= Daire Brehan =

Irish actress, broadcaster and barrister

Daire Brehan (7 August 1957, in Dublin – 30 August 2012, in London) was an Irish actress, broadcaster and barrister who presented a variety of BBC Radio programmes during the 1990s including Language Live, for BBC Radio 5, You and Yours, The Afternoon Shift (1995–98) and Pick of the Week for BBC Radio 4, a documentary Too Many Songs on American comic songster Tom Lehrer for BBC Radio 2, Pick of the World for BBC World Service, and Today’s Agenda for BBC Radio Kent.

Prior to her broadcasting career, she worked as an actress on stage and TV in Ireland.
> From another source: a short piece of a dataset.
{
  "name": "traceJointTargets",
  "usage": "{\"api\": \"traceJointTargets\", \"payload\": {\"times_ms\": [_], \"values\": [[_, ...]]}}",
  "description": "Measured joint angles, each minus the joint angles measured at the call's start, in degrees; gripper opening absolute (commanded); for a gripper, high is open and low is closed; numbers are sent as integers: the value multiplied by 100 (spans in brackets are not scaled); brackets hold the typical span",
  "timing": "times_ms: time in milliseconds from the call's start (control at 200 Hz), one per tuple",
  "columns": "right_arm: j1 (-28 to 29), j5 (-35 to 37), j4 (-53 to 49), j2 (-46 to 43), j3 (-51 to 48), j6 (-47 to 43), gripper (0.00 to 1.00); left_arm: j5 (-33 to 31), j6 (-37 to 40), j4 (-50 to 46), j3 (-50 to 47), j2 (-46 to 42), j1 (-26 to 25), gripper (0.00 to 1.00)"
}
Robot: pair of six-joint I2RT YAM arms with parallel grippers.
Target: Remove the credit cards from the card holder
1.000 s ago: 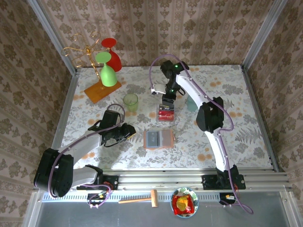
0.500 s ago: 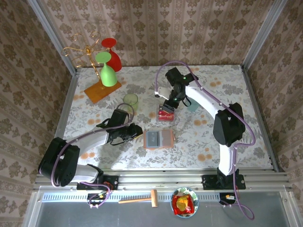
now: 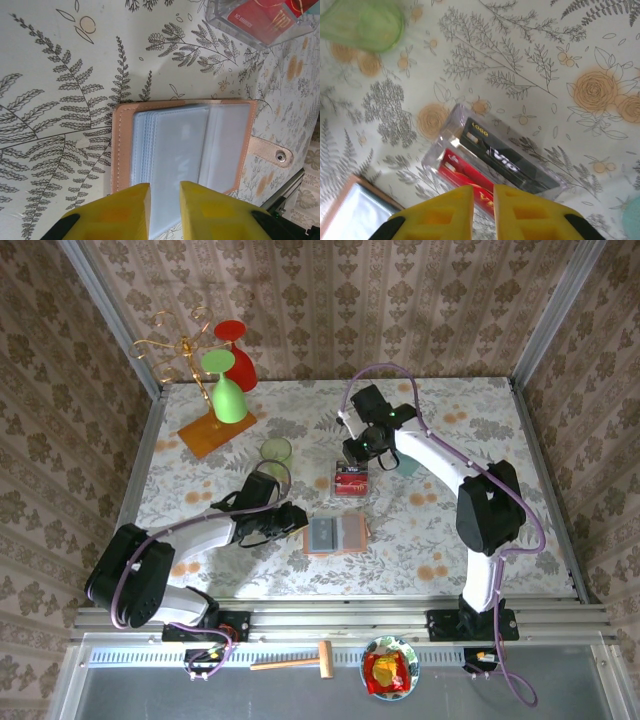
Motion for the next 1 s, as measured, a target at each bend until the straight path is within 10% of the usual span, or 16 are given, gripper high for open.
{"api": "traceJointTargets", "payload": {"times_ms": [480, 1000], "values": [[275, -1213, 1093, -960, -1891, 2605, 18, 2, -87, 151, -48, 22, -151, 10], [879, -1390, 1364, -1182, -2531, 3348, 22, -24, -96, 133, -286, 214, -291, 7]]}}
Following a scholarship to the Contemporary Theatre of Wroclaw in Poland, she returned to Ireland in 1985 and co-founded, with director Maciek Bernatt-Reszczynski, the theatre company Theatre Unlimited, acting in many productions which included work inspired by modern Eastern European theatre and the Irish cultural tradition.
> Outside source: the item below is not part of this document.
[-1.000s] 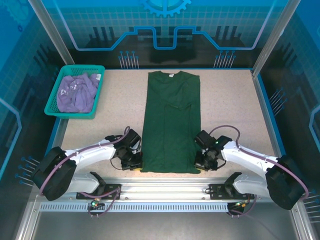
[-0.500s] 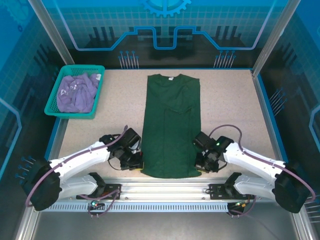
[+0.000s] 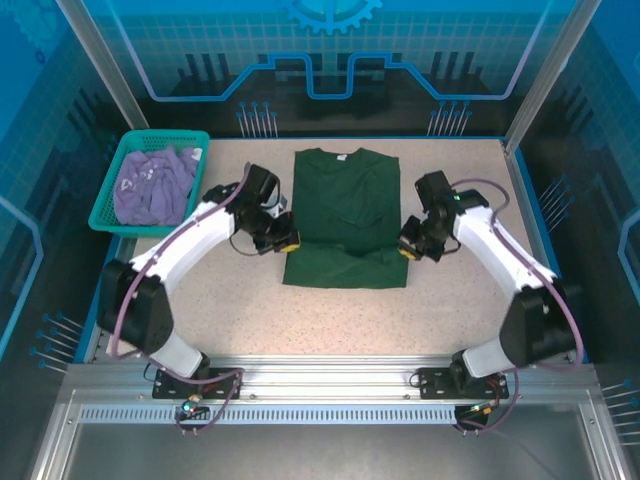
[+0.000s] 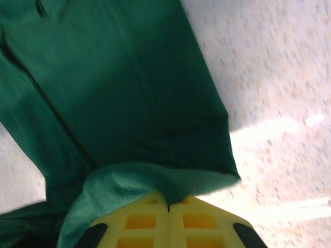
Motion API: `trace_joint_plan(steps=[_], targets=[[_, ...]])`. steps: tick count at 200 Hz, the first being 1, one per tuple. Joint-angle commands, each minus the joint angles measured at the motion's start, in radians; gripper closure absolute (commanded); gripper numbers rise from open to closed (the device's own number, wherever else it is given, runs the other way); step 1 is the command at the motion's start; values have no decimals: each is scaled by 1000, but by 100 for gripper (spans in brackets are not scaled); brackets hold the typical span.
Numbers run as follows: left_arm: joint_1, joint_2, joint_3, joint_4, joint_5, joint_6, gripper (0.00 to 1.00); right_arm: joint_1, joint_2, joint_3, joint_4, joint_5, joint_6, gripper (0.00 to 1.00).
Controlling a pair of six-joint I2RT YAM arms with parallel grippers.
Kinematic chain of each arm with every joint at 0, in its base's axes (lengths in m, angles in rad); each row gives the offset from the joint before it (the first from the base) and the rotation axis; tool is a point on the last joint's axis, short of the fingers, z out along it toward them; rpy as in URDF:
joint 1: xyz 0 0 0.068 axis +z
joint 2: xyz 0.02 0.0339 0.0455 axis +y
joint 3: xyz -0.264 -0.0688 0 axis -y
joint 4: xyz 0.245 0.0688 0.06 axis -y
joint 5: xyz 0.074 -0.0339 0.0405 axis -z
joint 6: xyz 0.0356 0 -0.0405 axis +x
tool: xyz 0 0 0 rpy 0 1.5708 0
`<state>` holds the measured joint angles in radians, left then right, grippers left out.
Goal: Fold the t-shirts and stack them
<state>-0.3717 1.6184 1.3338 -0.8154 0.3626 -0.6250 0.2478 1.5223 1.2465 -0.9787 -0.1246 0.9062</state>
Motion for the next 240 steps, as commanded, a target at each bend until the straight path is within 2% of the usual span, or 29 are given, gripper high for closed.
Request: trace_joint_plan(steps=[1,30,78,132,140,149,162,166,172,181,200,209,222,240], targets=[[57,122,108,-48,-3,55,100,-55,127,99,-42,-44,-62,100],[108,267,233,-77,-14,83,100,-104,301,233,-46,-91,-62,100],[144,458,428,-127,-32,124,100,-127,522,420,-80,-135,-56,100],[157,582,543,-171,-57,116,100,-156,657,546,-121,-163,-34,100],[160,588,544,-165,-56,109,100,-163,662,544,-111,-178,-24,95],[164,590,545,-159,-61,104,93,-172,665,547,-110,-185,-12,90],[173,584,554,-160,-78,97,86,-189,656,544,-109,-191,2,71],[176,580,558,-165,-83,95,82,-196,650,540,-108,-196,5,66],[181,570,566,-170,-86,91,70,-207,637,530,-100,-204,9,59],[186,547,574,-175,-98,89,56,-226,604,509,-82,-216,12,52],[186,465,564,-175,-131,91,38,-249,496,446,-42,-208,9,43],[185,416,543,-166,-137,86,34,-254,439,401,-24,-213,4,42],[174,338,487,-144,-137,75,34,-251,343,313,16,-227,-3,42],[129,215,336,-61,-104,53,39,-218,206,165,72,-224,-13,47]])
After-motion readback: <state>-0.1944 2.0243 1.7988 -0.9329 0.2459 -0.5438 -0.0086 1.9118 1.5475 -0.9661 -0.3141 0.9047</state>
Her broadcasting work began with RTÉ Radio 1, for whom she presented programmes including Sounding Out and Brehan’s Law, the latter drawing on her earlier legal training. As an undergraduate in the 1970s at Trinity College Dublin her law tutors included Mary McAleese who went on to become president of Ireland, and former Irish President and UN Commissioner, Mary Robinson. Moving on from BBC Radio 4 in the late 1990s, she returned to the law to convert her Irish law degree to meet UK requirements and was called to the Bar in July 2002 under her birth name Daire Brennan-Holahan, subsequently practising in criminal defence and prosecution. As a prosecutor she appeared on behalf of the National Probation Service and Local Authorities in prosecutions in the Crown Court, and as a defence barrister she represented clients on a wide array of charges. In 2005 she was called to the Bar of the Republic of Ireland. She was a member of the Inner Temple and also the founder and Hon Secretary of the Inner Temple Residents' Association, and in 2012 was elected a Bencher of the Honourable Society of the Inner Temple.

From April 2007, while continuing to work as a consultant trainer to the legal profession, she also worked as a qualified Pilates Instructor and holistic massage therapist.